YOUR TASK: Copy the listing verbatim, excluding any images found in it.
◆ ◆ ◆
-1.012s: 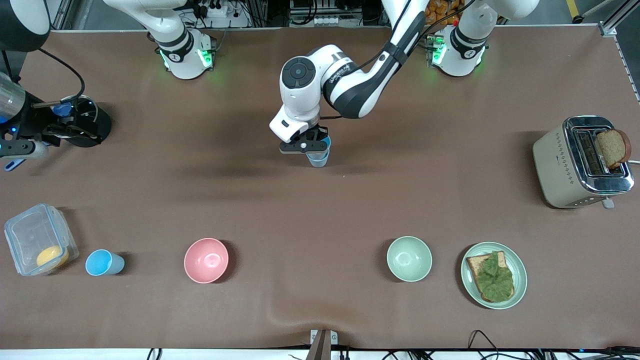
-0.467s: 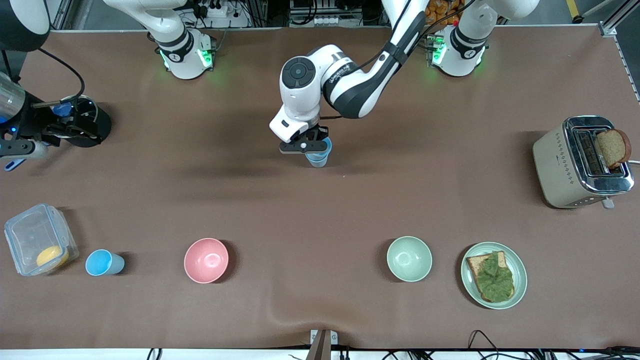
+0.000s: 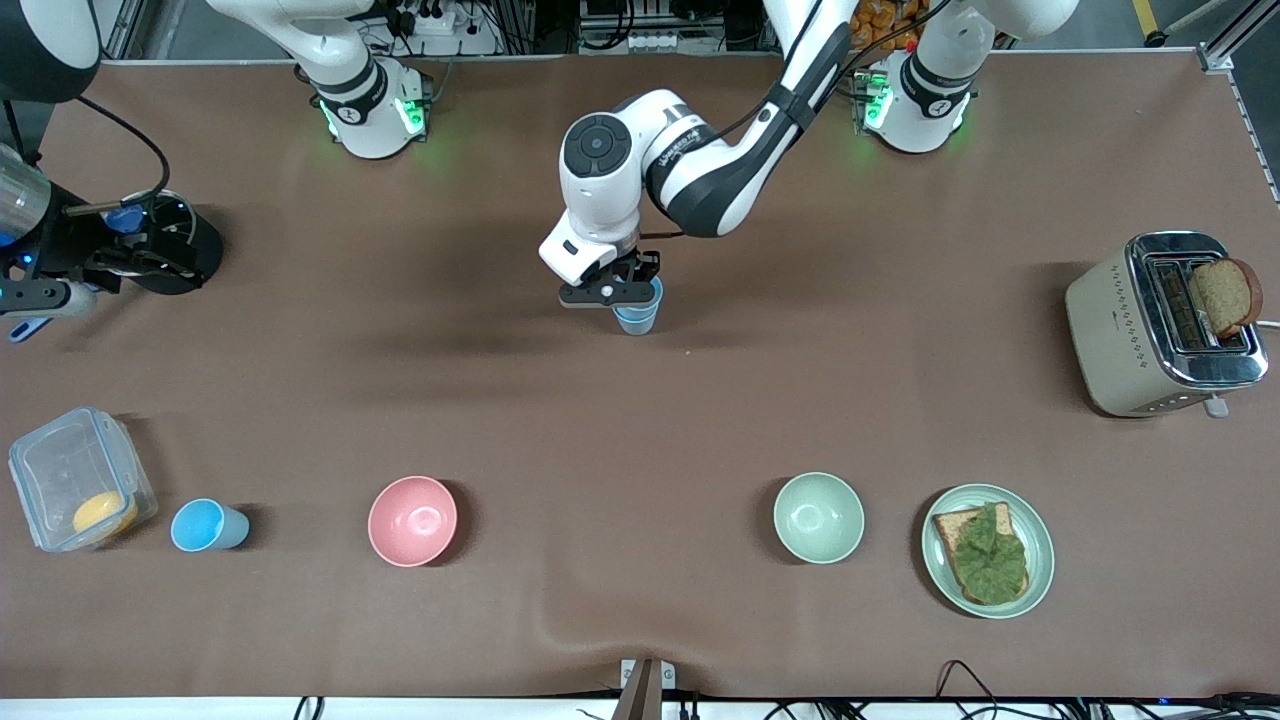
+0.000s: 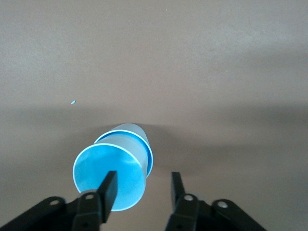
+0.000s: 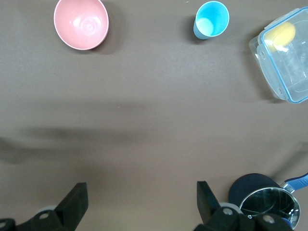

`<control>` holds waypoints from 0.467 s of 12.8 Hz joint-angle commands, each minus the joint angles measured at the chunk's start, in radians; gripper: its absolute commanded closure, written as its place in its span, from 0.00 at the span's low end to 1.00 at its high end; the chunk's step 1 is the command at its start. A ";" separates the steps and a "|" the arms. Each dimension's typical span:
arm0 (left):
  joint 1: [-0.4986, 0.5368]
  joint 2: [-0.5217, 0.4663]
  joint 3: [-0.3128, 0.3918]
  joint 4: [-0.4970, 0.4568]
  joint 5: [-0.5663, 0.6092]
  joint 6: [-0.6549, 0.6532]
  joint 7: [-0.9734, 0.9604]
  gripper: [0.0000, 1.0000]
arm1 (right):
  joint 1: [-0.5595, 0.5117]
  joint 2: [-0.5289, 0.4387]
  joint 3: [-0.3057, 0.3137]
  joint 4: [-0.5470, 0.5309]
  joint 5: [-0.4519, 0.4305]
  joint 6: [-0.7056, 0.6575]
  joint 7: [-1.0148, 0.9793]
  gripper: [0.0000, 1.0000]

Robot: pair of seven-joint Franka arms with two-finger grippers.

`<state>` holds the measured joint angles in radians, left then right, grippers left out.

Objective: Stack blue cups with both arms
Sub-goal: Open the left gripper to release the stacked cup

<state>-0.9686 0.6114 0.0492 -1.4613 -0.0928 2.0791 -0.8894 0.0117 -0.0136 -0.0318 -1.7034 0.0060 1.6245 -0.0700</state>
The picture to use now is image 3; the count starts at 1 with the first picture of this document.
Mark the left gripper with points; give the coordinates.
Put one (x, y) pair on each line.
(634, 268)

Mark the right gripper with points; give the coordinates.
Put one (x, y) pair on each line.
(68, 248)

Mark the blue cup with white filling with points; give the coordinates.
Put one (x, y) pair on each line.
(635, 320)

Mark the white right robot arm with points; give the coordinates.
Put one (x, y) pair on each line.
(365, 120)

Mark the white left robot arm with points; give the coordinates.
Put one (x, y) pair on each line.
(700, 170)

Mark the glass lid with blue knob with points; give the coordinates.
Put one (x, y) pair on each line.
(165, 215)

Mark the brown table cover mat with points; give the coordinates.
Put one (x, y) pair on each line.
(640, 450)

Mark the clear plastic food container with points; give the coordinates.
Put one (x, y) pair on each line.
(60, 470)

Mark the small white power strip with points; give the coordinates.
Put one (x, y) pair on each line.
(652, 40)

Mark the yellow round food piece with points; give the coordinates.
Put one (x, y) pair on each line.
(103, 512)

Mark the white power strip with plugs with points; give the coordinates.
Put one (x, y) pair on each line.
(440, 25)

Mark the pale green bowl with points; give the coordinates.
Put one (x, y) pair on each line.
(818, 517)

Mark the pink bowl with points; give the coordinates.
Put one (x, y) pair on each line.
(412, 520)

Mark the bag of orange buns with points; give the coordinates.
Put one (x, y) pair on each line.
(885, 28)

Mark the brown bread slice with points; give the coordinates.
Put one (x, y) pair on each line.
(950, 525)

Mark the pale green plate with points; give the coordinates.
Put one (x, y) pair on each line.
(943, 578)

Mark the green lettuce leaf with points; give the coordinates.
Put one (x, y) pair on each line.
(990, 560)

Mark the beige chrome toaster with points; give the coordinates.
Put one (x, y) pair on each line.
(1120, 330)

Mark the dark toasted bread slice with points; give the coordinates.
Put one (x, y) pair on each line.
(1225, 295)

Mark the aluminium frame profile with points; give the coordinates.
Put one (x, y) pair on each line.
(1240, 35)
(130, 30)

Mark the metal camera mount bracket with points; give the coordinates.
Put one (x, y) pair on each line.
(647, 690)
◆ ◆ ◆
EXERCISE SOLUTION:
-1.012s: 
-0.467s: 
+0.000s: 
+0.000s: 
+0.000s: 

`<control>` holds waypoints from 0.467 s of 12.8 Hz joint-angle commands, each minus the joint angles measured at the chunk's start, in radians; gripper: its absolute commanded closure, written as its place in its span, from 0.00 at the span's low end to 1.00 at its high end; the chunk's step 1 is the command at its start. A ";" separates the steps and a "|" the arms. Each dimension's typical span:
arm0 (left):
  joint 1: [-0.4986, 0.5368]
  joint 2: [-0.5217, 0.4663]
  joint 3: [-0.3128, 0.3918]
  joint 4: [-0.4970, 0.4568]
  joint 5: [-0.5663, 0.6092]
  joint 6: [-0.6549, 0.6532]
  joint 7: [-0.9734, 0.9604]
  gripper: [0.0000, 1.0000]
arm1 (right):
  joint 1: [-0.5595, 0.5117]
  joint 2: [-0.5289, 0.4387]
  joint 3: [-0.3057, 0.3137]
  joint 4: [-0.5470, 0.5309]
  joint 5: [-0.4519, 0.4305]
  joint 6: [-0.7056, 0.6575]
  joint 7: [-1.0148, 0.9793]
  gripper: [0.0000, 1.0000]

Robot: pair of seven-joint Franka arms with two-finger grippers.

`<state>` holds the measured joint angles in radians, left then right, grippers left out.

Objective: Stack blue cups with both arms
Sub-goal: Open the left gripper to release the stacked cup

<state>-0.9686 0.6114 0.0492 -1.4613 -0.0928 2.0791 -0.8894 0.0117 -0.0136 -0.0318 -1.7034 0.0060 1.6245 -0.0700</state>
The picture to use now is image 3; the count starts at 1 with the first picture of this document.
Mark the left gripper with points; give the coordinates.
Put one (x, y) pair on each line.
(634, 268)

Mark the right gripper with points; give the coordinates.
Put one (x, y) pair on each line.
(68, 248)

Mark the blue cup with white filling with points; give the coordinates.
Put one (x, y) pair on each line.
(635, 320)

Mark the white right robot arm with points; give the coordinates.
Put one (x, y) pair on each line.
(365, 120)

Mark the white left robot arm with points; give the coordinates.
Put one (x, y) pair on each line.
(700, 170)

Mark the glass lid with blue knob with points; give the coordinates.
Put one (x, y) pair on each line.
(165, 215)

Mark the brown table cover mat with points; give the coordinates.
Put one (x, y) pair on each line.
(640, 450)

Mark the clear plastic food container with points; give the coordinates.
Put one (x, y) pair on each line.
(60, 470)

Mark the small white power strip with points; give the coordinates.
Put one (x, y) pair on each line.
(652, 40)

Mark the yellow round food piece with points; give the coordinates.
Put one (x, y) pair on each line.
(103, 512)

Mark the white power strip with plugs with points; give the coordinates.
Put one (x, y) pair on each line.
(440, 25)

Mark the pale green bowl with points; give the coordinates.
Put one (x, y) pair on each line.
(818, 517)

Mark the pink bowl with points; give the coordinates.
Put one (x, y) pair on each line.
(412, 520)

Mark the bag of orange buns with points; give the coordinates.
Put one (x, y) pair on each line.
(885, 28)

Mark the brown bread slice with points; give the coordinates.
Put one (x, y) pair on each line.
(950, 525)

Mark the pale green plate with points; give the coordinates.
Put one (x, y) pair on each line.
(943, 578)

Mark the green lettuce leaf with points; give the coordinates.
Put one (x, y) pair on each line.
(990, 560)

Mark the beige chrome toaster with points; give the coordinates.
Put one (x, y) pair on each line.
(1120, 330)

Mark the dark toasted bread slice with points; give the coordinates.
Put one (x, y) pair on each line.
(1225, 295)

Mark the aluminium frame profile with points; give the coordinates.
Put one (x, y) pair on each line.
(1240, 35)
(130, 30)

Mark the metal camera mount bracket with points; give the coordinates.
Put one (x, y) pair on each line.
(647, 690)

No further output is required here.